Dienstag, 18. Oktober 2011

Reading Challenges

Als ich das zum ersten Mal gehört habe (ist schon ein paar Jährchen her), fand ich es total lächerlich, Bücher sozusagen zu quantifizieren. Das ist doch so, als würde man den Inhalt vollkommen vergessen. Dachte ich. Damals.
Dann, Anfang dieses Jahres, kam mir ein neuer Gedanke - beim Anblick einer "50 books challenge", weiß nicht mehr wo. Also hier der O-Ton des Gedankengangs: "...Mh... Die letzten Jahre waren literarisch auch nicht mehr ganz das Wahre bei dir... Also, 50 Bücher in einem Jahr, das hast du sicher nicht mehr geschafft, seit du Abi gemacht hast... Eigentlich wäre das hier genau der richtige Antrieb, um mal wieder richtig zu lesen!"
Tja, und so kam ich zu den Challenges. Nicht zuletzt muss ich einiges für mein Studium lesen, in der Germanistik bedeutet das natürlich vor allem literarische Texte aus allen Epochen.
Inzwischen habe ich auch bei den Challenges die Qual der Wahl, denn es gibt doch einige ziemlich tolle Ideen da draußen. Ziemlich einfallsreich sind in der deutschen Szene zum Beispiel die Challenges von Lesen beflügelt, die bestimmt viele kennen. Mir haben besonders die Gruppen-Challenges beeindruckt, weil mir das ganz neu war. Genrespezifische Challenges (kann mir eineer mal ein Synonym dafür nennen? Ständig wiederhole ich mich hier mit den ewigen "Challenges") finde ich dagegen eher uninteressant, es sei denn, es geht darum, neue Genres zu entdecken, das ist natürlich super.
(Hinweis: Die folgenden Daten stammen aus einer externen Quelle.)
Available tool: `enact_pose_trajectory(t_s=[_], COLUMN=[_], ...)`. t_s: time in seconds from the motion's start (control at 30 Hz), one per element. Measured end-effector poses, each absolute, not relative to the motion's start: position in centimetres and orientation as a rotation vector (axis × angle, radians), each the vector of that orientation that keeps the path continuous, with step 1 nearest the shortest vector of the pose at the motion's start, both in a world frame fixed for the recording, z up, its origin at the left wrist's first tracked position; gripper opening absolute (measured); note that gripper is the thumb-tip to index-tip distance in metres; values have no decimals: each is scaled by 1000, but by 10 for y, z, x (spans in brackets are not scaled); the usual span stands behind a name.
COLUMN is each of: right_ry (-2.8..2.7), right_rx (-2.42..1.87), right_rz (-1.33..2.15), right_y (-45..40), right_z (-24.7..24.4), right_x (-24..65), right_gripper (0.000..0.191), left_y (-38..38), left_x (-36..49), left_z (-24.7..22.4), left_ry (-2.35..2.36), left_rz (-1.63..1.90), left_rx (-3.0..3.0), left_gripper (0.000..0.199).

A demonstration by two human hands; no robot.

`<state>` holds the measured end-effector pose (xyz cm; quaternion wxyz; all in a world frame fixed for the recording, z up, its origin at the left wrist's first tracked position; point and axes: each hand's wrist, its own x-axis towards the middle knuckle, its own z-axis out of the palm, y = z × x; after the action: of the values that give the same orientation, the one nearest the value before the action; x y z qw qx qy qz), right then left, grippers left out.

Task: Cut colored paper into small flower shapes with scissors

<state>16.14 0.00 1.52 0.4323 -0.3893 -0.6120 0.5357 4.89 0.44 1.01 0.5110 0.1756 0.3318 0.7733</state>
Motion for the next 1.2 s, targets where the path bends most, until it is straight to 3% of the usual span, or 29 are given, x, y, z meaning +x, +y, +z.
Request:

Ich habe Anfang des Monats die "Around the world in 80 books"-Challenge begonnen (ein Blog dazu (englisch) | goodreads-Gruppe). Da ich mit dem ersten Buch immer noch nicht fertig bin ("Wilhelm Meisters Lehrjahre"), habe ich noch nicht viel zu berichten, werde euch aber auf dem Laufenden halten. Auf jeden Fall werde ich deutlich länger brauchen als ein Jahr.